Problem statement
First find the line with "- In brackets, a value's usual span" in the entries below, then set down exactly every line through the line with "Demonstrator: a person", that line included.
● ● ● ● ●
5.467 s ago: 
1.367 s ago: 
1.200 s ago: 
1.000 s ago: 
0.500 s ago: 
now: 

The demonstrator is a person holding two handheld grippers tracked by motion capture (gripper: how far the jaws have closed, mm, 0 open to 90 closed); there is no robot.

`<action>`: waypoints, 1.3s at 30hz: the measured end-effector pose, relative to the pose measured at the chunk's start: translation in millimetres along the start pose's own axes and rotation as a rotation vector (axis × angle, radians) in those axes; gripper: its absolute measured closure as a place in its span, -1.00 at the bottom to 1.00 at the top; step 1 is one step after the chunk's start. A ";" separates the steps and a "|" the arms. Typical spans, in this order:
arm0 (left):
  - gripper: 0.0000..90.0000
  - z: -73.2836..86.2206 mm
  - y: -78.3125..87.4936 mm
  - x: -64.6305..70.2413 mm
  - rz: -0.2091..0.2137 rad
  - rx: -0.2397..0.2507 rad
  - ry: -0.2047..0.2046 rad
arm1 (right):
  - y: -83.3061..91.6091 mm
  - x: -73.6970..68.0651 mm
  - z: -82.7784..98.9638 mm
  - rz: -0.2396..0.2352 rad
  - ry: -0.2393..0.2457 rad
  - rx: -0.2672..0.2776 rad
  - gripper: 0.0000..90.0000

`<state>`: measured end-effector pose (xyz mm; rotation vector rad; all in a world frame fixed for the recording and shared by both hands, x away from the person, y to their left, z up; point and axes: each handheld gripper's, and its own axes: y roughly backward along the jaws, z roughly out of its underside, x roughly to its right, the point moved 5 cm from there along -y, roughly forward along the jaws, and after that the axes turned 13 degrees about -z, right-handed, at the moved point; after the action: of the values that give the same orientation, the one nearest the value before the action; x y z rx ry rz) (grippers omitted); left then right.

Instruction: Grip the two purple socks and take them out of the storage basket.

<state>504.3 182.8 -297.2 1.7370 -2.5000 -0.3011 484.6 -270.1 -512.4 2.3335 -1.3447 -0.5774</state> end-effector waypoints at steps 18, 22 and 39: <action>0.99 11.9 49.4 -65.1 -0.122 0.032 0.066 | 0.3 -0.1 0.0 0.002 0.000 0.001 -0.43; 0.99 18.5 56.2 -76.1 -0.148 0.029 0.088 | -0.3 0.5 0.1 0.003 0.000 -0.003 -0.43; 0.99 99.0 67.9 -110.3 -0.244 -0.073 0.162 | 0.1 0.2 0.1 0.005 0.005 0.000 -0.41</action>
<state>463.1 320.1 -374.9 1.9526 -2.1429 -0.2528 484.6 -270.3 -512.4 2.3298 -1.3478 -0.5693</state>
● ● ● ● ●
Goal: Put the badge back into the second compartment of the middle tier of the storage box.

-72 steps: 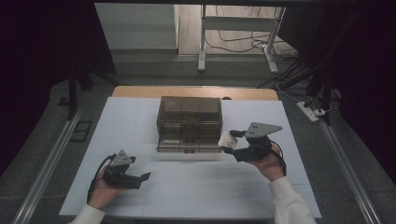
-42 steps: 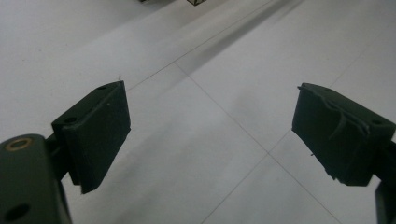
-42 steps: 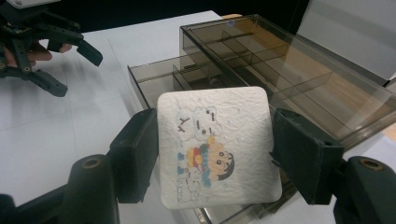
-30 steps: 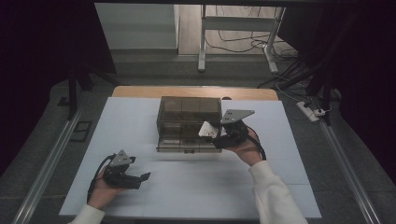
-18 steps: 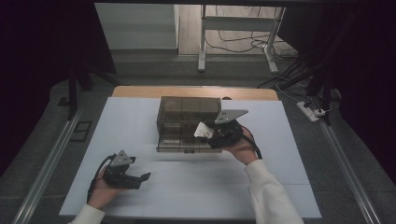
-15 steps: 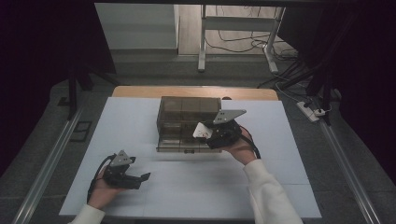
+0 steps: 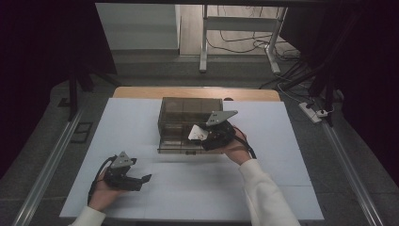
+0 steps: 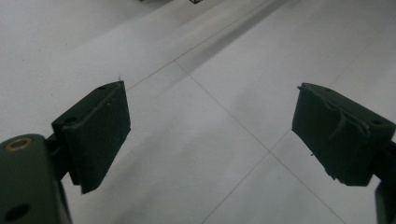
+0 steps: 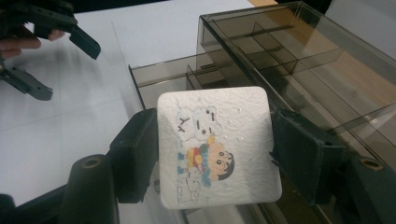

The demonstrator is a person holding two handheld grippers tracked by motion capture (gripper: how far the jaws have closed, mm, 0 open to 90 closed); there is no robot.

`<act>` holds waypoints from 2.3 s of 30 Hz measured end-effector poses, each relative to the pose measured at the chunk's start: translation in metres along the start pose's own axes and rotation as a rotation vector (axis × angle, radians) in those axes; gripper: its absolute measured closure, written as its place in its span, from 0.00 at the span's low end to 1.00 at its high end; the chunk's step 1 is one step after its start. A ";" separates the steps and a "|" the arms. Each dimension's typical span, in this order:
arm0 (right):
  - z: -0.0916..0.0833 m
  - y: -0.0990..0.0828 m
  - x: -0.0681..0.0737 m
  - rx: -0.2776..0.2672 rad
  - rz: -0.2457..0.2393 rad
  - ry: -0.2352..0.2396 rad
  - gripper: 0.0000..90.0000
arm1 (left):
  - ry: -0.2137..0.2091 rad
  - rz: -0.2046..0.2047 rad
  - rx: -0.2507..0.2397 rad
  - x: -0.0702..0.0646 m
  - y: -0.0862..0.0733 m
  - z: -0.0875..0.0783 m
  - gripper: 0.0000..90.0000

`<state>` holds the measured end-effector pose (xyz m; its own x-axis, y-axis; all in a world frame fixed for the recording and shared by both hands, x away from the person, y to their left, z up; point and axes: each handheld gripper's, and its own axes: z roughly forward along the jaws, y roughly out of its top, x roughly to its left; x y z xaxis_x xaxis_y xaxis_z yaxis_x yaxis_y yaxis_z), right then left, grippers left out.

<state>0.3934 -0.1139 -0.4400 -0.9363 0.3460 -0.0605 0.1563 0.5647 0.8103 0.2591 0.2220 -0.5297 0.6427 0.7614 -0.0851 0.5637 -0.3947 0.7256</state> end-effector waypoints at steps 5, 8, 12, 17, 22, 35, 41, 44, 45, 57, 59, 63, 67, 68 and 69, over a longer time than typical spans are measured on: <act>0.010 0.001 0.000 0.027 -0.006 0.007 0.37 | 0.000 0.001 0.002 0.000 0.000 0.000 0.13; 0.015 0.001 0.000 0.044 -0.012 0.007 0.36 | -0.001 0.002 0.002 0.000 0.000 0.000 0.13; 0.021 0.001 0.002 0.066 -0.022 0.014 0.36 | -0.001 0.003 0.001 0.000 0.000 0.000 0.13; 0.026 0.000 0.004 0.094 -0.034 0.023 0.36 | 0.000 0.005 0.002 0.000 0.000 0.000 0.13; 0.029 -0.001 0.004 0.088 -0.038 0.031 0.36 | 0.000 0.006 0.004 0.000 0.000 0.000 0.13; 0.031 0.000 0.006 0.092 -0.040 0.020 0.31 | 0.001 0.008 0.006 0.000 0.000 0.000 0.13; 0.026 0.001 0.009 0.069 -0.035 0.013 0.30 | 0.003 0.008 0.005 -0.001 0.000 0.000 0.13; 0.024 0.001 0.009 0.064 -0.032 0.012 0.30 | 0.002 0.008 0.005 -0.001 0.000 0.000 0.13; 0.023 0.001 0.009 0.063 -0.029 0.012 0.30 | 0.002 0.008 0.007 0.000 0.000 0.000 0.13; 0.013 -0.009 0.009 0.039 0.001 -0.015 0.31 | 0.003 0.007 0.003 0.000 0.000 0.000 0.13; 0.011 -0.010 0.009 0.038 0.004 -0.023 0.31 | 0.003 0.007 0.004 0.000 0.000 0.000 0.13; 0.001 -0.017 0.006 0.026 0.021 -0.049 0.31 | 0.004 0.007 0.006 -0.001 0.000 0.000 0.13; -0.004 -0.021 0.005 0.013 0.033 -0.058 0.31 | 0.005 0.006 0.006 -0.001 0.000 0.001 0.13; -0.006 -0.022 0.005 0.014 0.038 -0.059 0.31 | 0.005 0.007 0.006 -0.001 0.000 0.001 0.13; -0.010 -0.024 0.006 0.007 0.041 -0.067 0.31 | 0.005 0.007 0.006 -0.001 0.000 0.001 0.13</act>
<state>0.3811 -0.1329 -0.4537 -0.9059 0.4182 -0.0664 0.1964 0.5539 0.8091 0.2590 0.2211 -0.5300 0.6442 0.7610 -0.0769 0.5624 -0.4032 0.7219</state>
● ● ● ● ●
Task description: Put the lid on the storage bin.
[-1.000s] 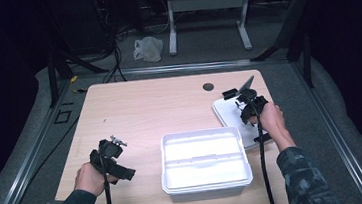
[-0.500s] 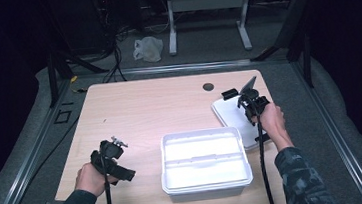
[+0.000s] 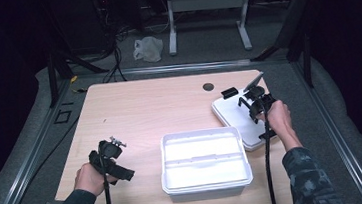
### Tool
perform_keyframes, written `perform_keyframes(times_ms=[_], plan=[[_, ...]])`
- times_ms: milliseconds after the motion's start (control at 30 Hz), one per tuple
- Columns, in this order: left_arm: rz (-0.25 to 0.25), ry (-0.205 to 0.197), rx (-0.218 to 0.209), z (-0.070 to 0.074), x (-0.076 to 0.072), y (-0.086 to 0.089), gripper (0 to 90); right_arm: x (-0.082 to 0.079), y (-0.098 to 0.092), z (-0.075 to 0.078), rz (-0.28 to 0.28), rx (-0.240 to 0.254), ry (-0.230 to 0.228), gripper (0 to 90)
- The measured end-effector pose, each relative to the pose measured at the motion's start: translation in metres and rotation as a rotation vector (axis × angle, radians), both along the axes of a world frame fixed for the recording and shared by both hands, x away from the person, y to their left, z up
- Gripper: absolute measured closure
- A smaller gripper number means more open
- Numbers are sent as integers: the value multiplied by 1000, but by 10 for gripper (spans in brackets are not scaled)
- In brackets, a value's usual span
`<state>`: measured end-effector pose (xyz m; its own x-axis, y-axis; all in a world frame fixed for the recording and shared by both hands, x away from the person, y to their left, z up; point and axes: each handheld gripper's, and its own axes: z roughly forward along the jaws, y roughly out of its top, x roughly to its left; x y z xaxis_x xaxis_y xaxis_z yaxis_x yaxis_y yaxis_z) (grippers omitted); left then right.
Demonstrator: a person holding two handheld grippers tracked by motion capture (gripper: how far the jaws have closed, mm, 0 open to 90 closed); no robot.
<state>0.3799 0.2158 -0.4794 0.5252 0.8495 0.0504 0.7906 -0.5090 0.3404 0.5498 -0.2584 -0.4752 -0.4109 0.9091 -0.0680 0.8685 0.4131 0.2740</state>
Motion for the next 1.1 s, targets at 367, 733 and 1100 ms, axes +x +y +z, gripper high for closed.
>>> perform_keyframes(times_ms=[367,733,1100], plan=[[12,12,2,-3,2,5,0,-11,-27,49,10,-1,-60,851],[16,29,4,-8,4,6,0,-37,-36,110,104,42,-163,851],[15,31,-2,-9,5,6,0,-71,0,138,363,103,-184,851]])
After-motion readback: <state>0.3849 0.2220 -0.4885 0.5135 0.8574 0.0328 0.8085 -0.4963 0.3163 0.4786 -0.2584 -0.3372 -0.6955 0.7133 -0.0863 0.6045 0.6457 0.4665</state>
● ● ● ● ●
Solution to the exercise
- In brackets, a value's usual span
`<state>`: measured end-effector pose (xyz m; its own x-axis, y-axis; all in a world frame fixed for the recording and shared by both hands, x away from the person, y to their left, z up; point and axes: each handheld gripper's, and its own axes: z roughly forward along the jaws, y roughly out of its top, x roughly to its left; x y z xaxis_x xaxis_y xaxis_z yaxis_x yaxis_y yaxis_z) (grippers omitted); left then right.
Demonstrator: a person holding two handheld grippers tracked by motion capture (gripper: how far the jaws have closed, mm, 0 open to 90 closed); no robot.

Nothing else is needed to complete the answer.